- **TASK STATEMENT**: Give back every record exactly.

- **Data records**:
━━━━

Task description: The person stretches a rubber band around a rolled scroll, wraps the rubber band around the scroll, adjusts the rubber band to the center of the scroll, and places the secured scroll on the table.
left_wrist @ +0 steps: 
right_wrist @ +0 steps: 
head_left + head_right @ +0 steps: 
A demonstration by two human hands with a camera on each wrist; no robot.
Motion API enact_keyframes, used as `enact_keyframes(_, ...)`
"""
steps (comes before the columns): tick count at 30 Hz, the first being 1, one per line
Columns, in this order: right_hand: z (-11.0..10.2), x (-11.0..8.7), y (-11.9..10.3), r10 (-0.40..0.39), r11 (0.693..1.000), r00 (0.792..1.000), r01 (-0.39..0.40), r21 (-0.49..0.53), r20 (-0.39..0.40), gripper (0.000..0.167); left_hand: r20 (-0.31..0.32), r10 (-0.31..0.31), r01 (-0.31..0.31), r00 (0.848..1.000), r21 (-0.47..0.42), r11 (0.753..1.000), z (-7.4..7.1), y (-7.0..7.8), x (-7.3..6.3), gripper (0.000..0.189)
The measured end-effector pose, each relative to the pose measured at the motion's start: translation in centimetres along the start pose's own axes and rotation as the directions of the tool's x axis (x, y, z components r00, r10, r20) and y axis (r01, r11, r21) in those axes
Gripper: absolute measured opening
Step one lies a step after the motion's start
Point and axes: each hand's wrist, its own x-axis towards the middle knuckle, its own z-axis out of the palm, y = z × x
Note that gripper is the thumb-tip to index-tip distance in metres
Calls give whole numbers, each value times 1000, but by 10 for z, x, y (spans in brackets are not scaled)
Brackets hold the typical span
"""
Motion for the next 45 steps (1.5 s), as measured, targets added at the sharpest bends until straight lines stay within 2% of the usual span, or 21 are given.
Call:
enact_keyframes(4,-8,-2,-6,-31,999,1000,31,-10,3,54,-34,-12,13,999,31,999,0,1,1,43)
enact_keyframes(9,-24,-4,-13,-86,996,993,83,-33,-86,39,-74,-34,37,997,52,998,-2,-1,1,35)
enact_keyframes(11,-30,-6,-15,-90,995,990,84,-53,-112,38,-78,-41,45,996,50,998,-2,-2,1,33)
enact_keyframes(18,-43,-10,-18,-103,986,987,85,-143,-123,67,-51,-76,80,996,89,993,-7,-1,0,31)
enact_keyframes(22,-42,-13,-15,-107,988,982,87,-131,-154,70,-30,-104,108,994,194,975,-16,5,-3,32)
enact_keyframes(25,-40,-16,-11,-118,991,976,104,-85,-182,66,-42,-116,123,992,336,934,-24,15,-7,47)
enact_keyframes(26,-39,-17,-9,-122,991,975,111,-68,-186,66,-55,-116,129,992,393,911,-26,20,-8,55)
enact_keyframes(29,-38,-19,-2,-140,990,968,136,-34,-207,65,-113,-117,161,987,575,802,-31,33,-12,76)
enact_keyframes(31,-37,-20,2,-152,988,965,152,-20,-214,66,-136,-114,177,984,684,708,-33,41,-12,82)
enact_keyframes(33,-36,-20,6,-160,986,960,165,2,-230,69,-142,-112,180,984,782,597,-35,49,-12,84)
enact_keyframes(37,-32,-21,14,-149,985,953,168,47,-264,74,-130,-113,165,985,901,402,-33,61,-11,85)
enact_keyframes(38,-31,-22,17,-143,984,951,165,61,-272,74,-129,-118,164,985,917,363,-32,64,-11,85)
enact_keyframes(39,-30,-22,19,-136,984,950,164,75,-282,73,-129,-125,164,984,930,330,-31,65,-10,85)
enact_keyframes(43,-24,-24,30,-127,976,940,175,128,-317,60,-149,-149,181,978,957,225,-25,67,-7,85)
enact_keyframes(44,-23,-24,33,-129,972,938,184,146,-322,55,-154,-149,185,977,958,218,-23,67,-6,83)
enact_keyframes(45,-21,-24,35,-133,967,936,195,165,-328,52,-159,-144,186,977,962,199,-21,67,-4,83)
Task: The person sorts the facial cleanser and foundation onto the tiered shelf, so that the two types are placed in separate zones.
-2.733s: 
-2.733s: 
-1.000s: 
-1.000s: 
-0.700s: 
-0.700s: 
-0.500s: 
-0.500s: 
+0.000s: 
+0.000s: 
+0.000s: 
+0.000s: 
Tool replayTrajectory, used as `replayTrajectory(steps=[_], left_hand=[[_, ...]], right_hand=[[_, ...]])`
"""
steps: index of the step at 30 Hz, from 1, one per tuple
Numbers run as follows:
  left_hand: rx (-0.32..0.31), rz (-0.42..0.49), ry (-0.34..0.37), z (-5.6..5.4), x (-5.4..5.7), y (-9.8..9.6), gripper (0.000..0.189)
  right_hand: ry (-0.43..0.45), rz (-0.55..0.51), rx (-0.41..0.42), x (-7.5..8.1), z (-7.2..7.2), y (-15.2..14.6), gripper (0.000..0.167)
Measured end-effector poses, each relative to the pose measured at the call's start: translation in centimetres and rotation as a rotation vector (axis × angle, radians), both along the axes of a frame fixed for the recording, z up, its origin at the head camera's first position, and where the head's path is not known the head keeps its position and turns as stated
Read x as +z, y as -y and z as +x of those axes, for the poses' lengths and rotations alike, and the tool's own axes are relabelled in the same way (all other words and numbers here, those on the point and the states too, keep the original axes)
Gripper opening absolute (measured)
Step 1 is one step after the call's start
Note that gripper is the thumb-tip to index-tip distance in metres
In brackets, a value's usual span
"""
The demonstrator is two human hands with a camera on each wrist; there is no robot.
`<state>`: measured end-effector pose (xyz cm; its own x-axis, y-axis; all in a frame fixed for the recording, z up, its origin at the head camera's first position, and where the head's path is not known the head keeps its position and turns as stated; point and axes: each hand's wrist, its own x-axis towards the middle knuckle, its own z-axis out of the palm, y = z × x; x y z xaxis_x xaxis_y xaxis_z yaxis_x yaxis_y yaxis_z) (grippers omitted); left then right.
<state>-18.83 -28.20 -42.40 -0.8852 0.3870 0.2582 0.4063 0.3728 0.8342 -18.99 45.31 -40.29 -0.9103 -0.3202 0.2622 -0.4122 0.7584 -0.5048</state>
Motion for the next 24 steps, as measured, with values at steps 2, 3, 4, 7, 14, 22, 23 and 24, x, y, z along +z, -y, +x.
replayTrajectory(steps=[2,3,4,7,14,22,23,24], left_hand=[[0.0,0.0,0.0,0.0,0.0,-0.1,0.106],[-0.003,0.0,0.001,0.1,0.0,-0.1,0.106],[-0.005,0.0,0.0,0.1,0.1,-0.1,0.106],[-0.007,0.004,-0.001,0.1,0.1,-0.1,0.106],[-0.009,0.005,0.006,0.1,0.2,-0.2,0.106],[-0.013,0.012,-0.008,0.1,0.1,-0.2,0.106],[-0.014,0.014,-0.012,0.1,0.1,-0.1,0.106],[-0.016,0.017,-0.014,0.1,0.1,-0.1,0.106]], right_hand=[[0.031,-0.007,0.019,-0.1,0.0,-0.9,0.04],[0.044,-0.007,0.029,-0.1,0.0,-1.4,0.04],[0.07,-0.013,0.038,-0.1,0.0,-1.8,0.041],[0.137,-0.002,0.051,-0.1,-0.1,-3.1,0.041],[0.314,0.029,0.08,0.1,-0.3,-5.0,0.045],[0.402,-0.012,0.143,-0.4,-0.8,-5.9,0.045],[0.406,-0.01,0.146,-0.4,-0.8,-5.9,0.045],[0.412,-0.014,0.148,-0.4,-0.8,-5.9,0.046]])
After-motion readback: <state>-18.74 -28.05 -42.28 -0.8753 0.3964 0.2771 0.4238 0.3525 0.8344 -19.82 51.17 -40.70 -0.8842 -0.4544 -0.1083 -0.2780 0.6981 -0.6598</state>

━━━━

- **FINAL ANSWER**:
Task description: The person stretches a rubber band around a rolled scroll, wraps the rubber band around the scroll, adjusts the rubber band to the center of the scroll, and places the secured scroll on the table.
left_wrist @ +0 steps: 
right_wrist @ +0 steps: 
head_left + head_right @ +0 steps: 
A demonstration by two human hands with a camera on each wrist; no robot.
Motion API enact_keyframes, used as `enact_keyframes(_, ...)`
"""
steps (comes before the columns): tick count at 30 Hz, the first being 1, one per line
Columns, in this order: right_hand: z (-11.0..10.2), x (-11.0..8.7), y (-11.9..10.3), r10 (-0.40..0.39), r11 (0.693..1.000), r00 (0.792..1.000), r01 (-0.39..0.40), r21 (-0.49..0.53), r20 (-0.39..0.40), gripper (0.000..0.167); left_hand: r20 (-0.31..0.32), r10 (-0.31..0.31), r01 (-0.31..0.31), r00 (0.848..1.000), r21 (-0.47..0.42), r11 (0.753..1.000), z (-7.4..7.1), y (-7.0..7.8), x (-7.3..6.3), gripper (0.000..0.189)
The measured end-effector pose, each relative to the pose measured at the motion's start: translation in centimetres along the start pose's own axes and rotation as the directions of the tool's x axis (x, y, z components r00, r10, r20) and y axis (r01, r11, r21) in those axes
Gripper: absolute measured opening
Step one lies a step after the motion's start
Point and axes: each hand's wrist, its own x-axis towards the middle knuckle, its own z-axis out of the palm, y = z × x
Note that gripper is the thumb-tip to index-tip distance in metres
Calls give whole numbers, each value times 1000, but by 10 for z, x, y (spans in brackets are not scaled)
Brackets hold the typical span
"""
Motion for the next 45 steps (1.5 s), as measured, targets added at the sharpest bends until straight lines stay within 2% of the usual span, or 21 are given.
Call:
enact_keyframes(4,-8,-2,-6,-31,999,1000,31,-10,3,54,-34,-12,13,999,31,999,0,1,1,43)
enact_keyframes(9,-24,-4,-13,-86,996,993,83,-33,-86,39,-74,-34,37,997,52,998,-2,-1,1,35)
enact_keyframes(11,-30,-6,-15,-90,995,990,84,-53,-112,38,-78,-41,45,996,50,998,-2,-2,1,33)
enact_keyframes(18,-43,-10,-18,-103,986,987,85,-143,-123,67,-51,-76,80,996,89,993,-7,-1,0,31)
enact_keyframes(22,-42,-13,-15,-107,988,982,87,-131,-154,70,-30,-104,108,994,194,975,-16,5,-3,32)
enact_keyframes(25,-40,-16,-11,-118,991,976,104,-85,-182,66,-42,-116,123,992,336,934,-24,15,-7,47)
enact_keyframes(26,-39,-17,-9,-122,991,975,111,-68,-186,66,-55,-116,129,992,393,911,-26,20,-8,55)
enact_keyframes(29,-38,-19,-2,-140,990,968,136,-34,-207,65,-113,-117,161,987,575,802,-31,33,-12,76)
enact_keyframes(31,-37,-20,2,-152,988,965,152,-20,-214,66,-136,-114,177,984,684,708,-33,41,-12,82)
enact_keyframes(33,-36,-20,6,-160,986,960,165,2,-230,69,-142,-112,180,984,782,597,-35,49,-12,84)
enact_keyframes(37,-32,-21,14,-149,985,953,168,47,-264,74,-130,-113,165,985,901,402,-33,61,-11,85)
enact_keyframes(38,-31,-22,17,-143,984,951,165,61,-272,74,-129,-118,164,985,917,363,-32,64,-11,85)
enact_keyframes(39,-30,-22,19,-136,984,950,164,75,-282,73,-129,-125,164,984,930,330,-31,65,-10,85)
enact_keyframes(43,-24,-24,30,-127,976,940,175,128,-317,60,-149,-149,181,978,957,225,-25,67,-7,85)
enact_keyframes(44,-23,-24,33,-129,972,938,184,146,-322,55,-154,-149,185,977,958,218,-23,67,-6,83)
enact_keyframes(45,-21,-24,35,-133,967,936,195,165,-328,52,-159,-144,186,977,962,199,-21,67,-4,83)
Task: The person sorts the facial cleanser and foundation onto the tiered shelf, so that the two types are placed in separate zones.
-2.733s: 
-2.733s: 
-1.000s: 
-1.000s: 
-0.700s: 
-0.700s: 
-0.500s: 
-0.500s: 
+0.000s: 
+0.000s: 
+0.000s: 
+0.000s: 
Tool replayTrajectory, used as `replayTrajectory(steps=[_], left_hand=[[_, ...]], right_hand=[[_, ...]])`
"""
steps: index of the step at 30 Hz, from 1, one per tuple
Numbers run as follows:
  left_hand: rx (-0.32..0.31), rz (-0.42..0.49), ry (-0.34..0.37), z (-5.6..5.4), x (-5.4..5.7), y (-9.8..9.6), gripper (0.000..0.189)
  right_hand: ry (-0.43..0.45), rz (-0.55..0.51), rx (-0.41..0.42), x (-7.5..8.1), z (-7.2..7.2), y (-15.2..14.6), gripper (0.000..0.167)
Measured end-effector poses, each relative to the pose measured at the call's start: translation in centimetres and rotation as a rotation vector (axis × angle, radians), both along the axes of a frame fixed for the recording, z up, its origin at the head camera's first position, and where the head's path is not known the head keeps its position and turns as stated
Read x as +z, y as -y and z as +x of those axes, for the poses' lengths and rotations alike, and the tool's own axes are relabelled in the same way (all other words and numbers here, those on the point and the states too, keep the original axes)
Gripper opening absolute (measured)
Step 1 is one step after the call's start
Note that gripper is the thumb-tip to index-tip distance in metres
In brackets, a value's usual span
"""
The demonstrator is two human hands with a camera on each wrist; there is no robot.
`<state>`: measured end-effector pose (xyz cm; its own x-axis, y-axis; all in a frame fixed for the recording, z up, its origin at the head camera's first position, and where the head's path is not known the head keeps its position and turns as stated; point and axes: each hand's wrist, its own x-axis towards the middle knuckle, its own z-axis out of the palm, y = z × x; x y z xaxis_x xaxis_y xaxis_z yaxis_x yaxis_y yaxis_z) (grippers omitted); left then right.
<state>-18.83 -28.20 -42.40 -0.8852 0.3870 0.2582 0.4063 0.3728 0.8342 -18.99 45.31 -40.29 -0.9103 -0.3202 0.2622 -0.4122 0.7584 -0.5048</state>
Motion for the next 24 steps, as measured, with values at steps 2, 3, 4, 7, 14, 22, 23 and 24, x, y, z along +z, -y, +x.
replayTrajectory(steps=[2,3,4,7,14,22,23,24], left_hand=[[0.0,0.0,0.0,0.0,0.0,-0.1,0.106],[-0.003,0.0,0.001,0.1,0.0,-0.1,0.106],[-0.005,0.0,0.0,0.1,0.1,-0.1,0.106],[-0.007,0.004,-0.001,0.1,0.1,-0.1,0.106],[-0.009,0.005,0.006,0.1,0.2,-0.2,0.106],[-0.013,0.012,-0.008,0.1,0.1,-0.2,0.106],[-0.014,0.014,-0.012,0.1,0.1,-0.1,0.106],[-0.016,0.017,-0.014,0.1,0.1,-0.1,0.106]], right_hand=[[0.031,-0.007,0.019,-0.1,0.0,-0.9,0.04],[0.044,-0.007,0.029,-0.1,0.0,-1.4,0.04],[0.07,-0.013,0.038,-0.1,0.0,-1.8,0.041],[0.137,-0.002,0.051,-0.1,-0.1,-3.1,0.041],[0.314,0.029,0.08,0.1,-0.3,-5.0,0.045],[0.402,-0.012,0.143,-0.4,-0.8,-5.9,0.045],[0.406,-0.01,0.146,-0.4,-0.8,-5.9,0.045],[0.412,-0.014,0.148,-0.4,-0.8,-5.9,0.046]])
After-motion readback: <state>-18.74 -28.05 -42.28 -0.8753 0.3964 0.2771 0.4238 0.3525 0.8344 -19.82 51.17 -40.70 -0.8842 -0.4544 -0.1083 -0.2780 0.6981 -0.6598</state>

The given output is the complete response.